When the word "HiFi" shows up in a line of the data below, copy that whole line.

** Opening Data records block **

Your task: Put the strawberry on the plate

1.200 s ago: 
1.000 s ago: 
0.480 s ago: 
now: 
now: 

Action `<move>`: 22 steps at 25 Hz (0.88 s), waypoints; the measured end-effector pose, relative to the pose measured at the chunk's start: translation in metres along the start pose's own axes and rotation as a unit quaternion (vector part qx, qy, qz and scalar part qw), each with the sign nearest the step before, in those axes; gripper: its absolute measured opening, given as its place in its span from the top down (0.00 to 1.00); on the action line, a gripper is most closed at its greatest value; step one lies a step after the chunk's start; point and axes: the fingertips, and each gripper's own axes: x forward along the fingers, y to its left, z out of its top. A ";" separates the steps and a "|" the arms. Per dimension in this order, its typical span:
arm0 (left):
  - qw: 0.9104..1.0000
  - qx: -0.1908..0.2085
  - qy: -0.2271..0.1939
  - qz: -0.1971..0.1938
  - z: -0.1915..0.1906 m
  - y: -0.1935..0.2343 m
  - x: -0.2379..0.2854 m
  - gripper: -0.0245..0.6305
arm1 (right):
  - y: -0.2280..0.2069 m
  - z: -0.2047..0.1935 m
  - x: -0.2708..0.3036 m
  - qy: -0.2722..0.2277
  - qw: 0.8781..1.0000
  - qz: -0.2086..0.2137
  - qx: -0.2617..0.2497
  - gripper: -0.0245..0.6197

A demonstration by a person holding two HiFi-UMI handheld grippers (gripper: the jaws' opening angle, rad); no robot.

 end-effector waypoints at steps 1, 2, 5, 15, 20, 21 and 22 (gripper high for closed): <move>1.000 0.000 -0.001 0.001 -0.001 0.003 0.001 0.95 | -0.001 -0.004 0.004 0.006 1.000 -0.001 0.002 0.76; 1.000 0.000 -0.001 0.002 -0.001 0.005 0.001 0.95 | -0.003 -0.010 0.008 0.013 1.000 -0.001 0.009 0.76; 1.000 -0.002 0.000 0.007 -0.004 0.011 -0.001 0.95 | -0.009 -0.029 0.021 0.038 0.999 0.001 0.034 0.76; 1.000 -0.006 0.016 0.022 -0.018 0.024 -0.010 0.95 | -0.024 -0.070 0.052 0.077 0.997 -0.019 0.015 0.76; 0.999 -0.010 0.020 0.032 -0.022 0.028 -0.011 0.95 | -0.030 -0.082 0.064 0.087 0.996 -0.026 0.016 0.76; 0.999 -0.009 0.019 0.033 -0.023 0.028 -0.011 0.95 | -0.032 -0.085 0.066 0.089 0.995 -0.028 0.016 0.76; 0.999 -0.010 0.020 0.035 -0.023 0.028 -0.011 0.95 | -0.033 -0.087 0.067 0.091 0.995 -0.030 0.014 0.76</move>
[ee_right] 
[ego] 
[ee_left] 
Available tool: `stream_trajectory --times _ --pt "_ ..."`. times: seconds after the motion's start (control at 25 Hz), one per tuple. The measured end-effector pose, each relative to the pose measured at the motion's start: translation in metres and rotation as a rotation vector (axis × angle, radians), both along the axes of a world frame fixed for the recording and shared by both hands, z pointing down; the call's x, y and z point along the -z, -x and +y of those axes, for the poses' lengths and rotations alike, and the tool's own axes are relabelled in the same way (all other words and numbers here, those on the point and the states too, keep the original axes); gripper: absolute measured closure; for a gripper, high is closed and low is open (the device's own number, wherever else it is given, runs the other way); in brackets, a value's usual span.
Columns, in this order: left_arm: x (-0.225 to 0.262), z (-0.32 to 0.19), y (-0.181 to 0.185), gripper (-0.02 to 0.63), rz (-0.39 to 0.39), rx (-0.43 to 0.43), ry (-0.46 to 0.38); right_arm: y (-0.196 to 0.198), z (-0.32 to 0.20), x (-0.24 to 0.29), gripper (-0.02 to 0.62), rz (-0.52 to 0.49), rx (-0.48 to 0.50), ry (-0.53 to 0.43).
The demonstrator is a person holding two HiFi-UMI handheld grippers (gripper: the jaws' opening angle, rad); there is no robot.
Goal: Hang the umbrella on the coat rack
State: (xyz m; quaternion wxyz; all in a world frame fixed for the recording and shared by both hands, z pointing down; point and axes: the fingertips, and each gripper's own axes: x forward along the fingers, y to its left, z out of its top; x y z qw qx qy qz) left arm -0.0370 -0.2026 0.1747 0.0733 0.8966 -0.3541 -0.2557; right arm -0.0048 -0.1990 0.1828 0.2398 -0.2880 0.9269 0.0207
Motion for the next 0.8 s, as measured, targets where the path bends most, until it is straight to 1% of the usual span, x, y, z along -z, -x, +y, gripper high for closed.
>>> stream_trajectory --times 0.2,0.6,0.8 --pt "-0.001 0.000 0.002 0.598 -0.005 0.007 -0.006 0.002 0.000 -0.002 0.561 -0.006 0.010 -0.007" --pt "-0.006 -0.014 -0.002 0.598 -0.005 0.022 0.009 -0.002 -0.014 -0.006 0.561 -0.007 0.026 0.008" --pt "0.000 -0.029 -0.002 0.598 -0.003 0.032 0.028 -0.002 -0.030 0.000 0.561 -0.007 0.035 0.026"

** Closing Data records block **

Response box
A demonstration by a person holding two HiFi-UMI handheld grippers (gripper: the jaws' opening angle, rad); no robot.
The demonstrator is a person holding two HiFi-UMI handheld grippers (gripper: the jaws' opening angle, rad); there is no robot.

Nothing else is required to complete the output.